- **Try it**
An exact restatement of all the data is required, with the pictures left out.

::::::

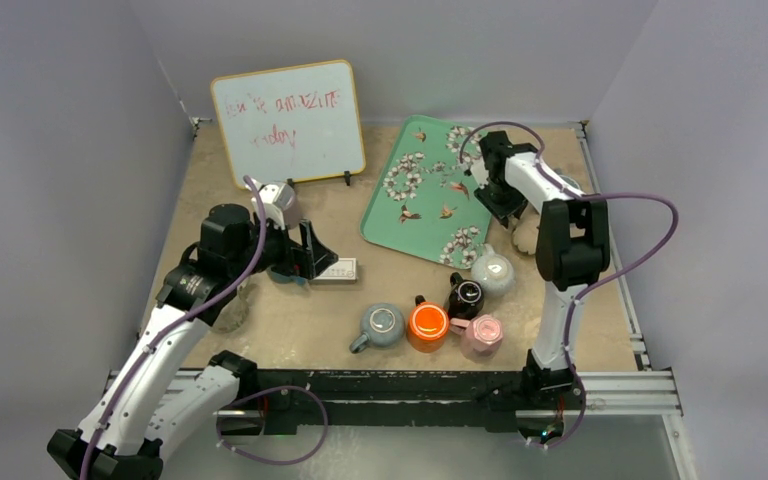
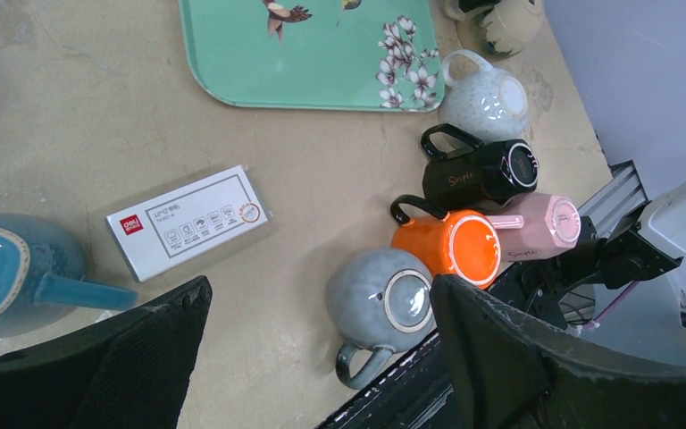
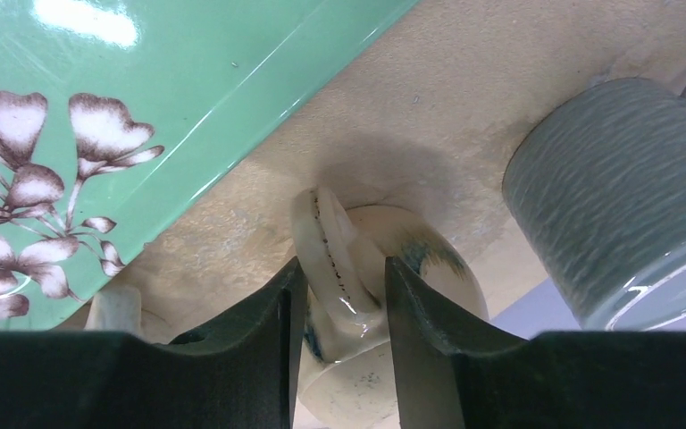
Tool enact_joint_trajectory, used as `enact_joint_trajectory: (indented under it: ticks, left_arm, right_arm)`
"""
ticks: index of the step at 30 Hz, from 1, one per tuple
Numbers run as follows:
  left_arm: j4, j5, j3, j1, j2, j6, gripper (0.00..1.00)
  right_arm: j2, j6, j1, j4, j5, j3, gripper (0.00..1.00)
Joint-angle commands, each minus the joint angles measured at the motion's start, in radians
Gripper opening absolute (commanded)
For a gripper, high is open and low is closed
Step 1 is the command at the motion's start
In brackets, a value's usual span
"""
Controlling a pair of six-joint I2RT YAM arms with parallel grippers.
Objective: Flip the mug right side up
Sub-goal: Turn over the cup at the corner of the board.
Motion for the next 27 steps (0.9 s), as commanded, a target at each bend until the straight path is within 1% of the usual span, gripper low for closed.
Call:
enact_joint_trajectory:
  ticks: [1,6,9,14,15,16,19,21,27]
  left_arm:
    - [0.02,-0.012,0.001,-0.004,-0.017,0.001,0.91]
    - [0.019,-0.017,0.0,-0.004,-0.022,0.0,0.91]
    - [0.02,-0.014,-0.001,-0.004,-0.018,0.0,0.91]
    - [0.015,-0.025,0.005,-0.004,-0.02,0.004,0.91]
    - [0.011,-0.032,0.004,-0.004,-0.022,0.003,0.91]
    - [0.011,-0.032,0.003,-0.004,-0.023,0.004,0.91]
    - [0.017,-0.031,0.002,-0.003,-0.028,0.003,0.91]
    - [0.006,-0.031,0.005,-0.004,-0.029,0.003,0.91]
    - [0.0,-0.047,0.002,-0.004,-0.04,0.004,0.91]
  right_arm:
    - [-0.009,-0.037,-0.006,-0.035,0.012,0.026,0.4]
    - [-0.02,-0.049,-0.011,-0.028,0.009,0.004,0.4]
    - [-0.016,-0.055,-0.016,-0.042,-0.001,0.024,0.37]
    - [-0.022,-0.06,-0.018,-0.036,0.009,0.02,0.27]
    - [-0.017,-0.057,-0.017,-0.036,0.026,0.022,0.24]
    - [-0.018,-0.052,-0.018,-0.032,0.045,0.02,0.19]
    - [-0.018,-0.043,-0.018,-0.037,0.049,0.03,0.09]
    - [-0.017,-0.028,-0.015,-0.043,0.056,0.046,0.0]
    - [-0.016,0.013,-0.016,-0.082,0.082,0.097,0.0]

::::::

- **Answer space**
Tool enact_joint_trajectory, used as `enact_joint_trajectory: (indented under it: ticks, left_arm, right_arm)`
"""
ticks: index of the step at 30 Hz, from 1, one per tuple
Numbers run as follows:
  left_arm: j4, j5, j3, j1, j2, j6, gripper (0.00..1.00)
  right_arm: j2, j6, j1, j4, j5, j3, gripper (0.00..1.00)
Joint-angle commands, each minus the joint angles measured at the motion's start, in radians
Gripper opening absolute (commanded)
For a gripper, high is open and low is closed
Step 1 is the command at the motion's start
In brackets, a value's usual span
"""
Controlling a pair of six-joint I2RT YAM arms with parallel grippers.
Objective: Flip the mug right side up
Sub-goal: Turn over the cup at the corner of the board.
Motion for the next 27 steps (0.9 s), as commanded, a target at each bend until the straight path is within 1% of the usual span, gripper low for closed.
Call:
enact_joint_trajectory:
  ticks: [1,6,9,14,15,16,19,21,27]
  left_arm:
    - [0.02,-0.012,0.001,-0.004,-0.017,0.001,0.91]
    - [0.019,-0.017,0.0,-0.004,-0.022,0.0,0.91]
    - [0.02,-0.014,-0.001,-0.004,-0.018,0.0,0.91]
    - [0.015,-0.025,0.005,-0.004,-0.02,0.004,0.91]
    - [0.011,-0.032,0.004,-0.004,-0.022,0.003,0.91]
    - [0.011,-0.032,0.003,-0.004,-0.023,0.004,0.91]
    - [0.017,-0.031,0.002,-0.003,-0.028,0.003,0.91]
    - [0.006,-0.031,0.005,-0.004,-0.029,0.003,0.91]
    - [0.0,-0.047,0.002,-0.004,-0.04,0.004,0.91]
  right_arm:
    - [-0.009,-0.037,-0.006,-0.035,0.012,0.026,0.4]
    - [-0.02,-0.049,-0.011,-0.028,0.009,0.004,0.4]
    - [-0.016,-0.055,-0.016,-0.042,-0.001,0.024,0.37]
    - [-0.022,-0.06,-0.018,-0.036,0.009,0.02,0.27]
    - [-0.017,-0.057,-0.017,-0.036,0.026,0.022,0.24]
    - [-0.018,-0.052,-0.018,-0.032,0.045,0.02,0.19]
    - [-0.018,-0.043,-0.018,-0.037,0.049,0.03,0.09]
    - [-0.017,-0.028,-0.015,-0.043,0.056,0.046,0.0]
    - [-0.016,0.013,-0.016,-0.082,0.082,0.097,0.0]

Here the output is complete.